Solidarité face aux intimidations policières et judiciaires

Brève
16/01/2020

Le parcours de la manifestation du samedi 11 janvier à Reims a pris un chemin inhabituel qui a pu surprendre le chaland. En effet, le cortège s’est rendu devant le commissariat central,  pour y exprimer la solidarité avec Hervé. Les manifestants ont crié leur colère et demandé la libération de leur camarade arrêté le matin même au cours d’un rassemblement devant la CITURA, société des transports rémois.

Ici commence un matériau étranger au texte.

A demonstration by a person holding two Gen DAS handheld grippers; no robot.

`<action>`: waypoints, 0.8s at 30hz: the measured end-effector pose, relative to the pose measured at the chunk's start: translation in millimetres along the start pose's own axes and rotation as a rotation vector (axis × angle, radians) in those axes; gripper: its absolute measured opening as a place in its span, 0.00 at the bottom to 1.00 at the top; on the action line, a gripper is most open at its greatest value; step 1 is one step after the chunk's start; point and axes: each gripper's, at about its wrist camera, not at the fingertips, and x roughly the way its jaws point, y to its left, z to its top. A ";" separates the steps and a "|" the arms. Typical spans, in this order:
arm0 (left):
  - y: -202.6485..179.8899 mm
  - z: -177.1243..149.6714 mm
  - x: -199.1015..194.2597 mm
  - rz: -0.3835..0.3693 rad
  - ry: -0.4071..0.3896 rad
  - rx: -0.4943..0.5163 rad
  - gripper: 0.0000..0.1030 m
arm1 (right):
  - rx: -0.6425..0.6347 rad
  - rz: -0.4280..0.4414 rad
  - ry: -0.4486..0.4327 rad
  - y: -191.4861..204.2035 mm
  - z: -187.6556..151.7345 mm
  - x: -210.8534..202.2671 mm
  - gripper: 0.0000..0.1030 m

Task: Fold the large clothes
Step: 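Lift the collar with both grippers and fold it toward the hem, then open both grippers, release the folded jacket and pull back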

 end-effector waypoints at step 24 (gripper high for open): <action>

    Cette arrestation est intervenue à 7 h du matin, alors qu’un groupe de grévistes et gilets jaunes filtraient la sortie des bus depuis 4h30 à raison d’un toutes les 15 minutes, avec l’assentiment des conducteurs. Vers 6h30, un renfort des forces de l’ordre est arrivé. Armés et casqués, ils ont tiré sans aucune sommation des grenades lacrymogènes sur le groupe. Une jeune femme a été brûlée au cuir chevelu et ils ont  arrêté Hervé, le plaquant violemment au sol. Ce dernier est resté 48 h en garde à vue, garde à vue dont le caractère abusif transparaît dans le seul motif retenu « entrave à la circulation sur la voie publique » et l’issue de la composition pénale qui s’est limitée à un rappel à la loi. 

    Ce rappel à la loi devant justifier cette interpellation, il a été assorti d’une amende déguisée sous la forme d’une obligation d’effectuer un stage de « citoyenneté » dont les frais sont à la charge d’Hervé. Là encore, la solidarité a joué à plein : une collecte s’est spontanément organisée durant la manifestation du mardi 14 janvier et a réuni la somme nécessaire. Face à la réforme des retraites et des intimidations exercées pour la passer en force, notre force c’est notre solidarité.